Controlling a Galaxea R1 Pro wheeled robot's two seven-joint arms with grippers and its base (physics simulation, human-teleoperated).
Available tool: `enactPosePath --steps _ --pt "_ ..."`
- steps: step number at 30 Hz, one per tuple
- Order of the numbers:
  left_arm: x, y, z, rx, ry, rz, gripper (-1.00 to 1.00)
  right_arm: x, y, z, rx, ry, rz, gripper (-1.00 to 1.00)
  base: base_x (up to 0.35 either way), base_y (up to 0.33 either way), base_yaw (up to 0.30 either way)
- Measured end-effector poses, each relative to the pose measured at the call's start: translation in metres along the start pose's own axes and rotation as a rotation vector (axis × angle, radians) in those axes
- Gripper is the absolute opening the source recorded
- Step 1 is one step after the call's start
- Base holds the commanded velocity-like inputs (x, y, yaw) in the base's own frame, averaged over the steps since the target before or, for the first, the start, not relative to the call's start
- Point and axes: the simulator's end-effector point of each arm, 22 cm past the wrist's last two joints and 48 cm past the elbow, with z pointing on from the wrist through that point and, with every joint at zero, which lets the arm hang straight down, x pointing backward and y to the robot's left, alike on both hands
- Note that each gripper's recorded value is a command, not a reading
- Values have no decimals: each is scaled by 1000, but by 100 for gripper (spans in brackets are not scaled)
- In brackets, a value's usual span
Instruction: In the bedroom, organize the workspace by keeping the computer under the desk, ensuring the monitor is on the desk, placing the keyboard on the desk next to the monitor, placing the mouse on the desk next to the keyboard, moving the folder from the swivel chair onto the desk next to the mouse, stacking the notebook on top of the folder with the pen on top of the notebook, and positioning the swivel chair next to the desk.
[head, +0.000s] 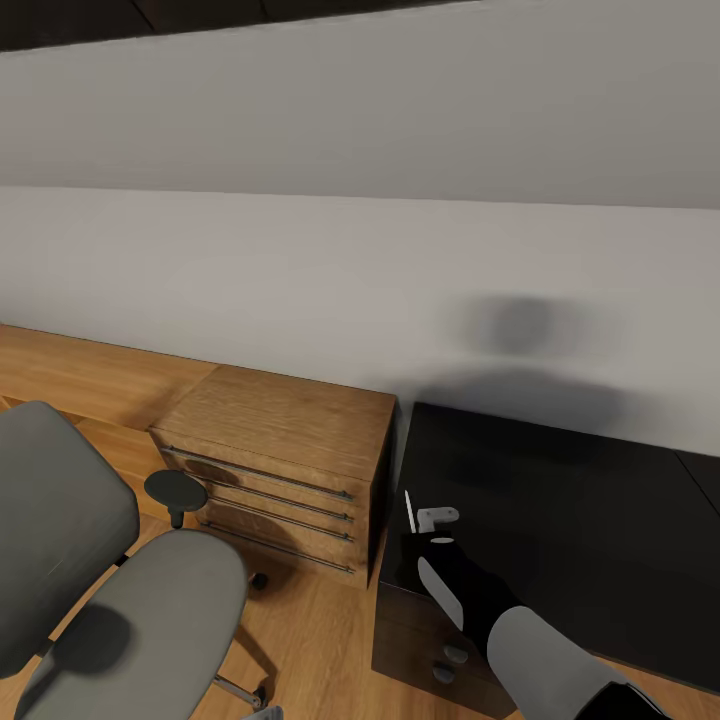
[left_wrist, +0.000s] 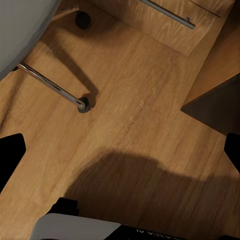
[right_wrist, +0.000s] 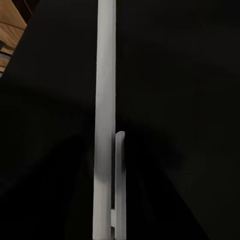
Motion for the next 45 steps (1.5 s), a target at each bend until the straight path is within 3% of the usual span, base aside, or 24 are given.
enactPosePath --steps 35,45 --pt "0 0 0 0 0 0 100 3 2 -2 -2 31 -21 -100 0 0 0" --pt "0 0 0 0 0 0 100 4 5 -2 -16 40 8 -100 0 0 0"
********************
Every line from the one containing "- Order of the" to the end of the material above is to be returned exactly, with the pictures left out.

- Order of the numbers:
  left_arm: x, y, z, rx, ry, rz, gripper (-1.00 to 1.00)
  right_arm: x, y, z, rx, ry, rz, gripper (-1.00 to 1.00)
  base: base_x (up to 0.35 either way), base_y (up to 0.33 either way), base_yaw (up to 0.30 either way)
- Measured end-effector poses, each relative to the pose measured at the call's start: translation in metres along the start pose's own axes and rotation as a rotation vector (axis × angle, radians) in those axes
- Gripper is the absolute opening the source recorded
- Step 1 is one step after the call's start
- Base holds the commanded velocity-like inputs (x, y, yaw) in the base's own frame, averaged over the steps since the target before or, for the first, the start, not relative to the call's start
- Point and axes: the simulator's end-effector point of each arm, 22 cm past the wrist's last two joints and 48 cm past the elbow, with z pointing on from the wrist through that point and, with every joint at zero, which lets the arm hang straight down, x pointing backward and y to the robot's left, alike on both hands
- Note that each gripper's recorded value is a command, not a reading
- Values have no decimals: each is scaled by 1000, but by 100 for gripper (spans in brackets are not scaled)
- In brackets, a value's usual span
Instruction: In the bedroom, organize the workspace by keeping the computer under the desk, ensuring the monitor is on the desk, placing the keyboard on the desk next to the monitor, placing the mouse on the desk next to the keyboard, moving the folder from the swivel chair onto the desk next to the mouse, stacking the notebook on top of the folder with the pen on top of the notebook, and positioning the swivel chair next to the desk.
[head, +0.000s] 
[left_wrist, +0.000s] 
[right_wrist, +0.000s] 
Motion for the next 45 steps (1.5 s), a target at each bend until the straight path is within 3% of the usual span, base aside, or 24 are given.
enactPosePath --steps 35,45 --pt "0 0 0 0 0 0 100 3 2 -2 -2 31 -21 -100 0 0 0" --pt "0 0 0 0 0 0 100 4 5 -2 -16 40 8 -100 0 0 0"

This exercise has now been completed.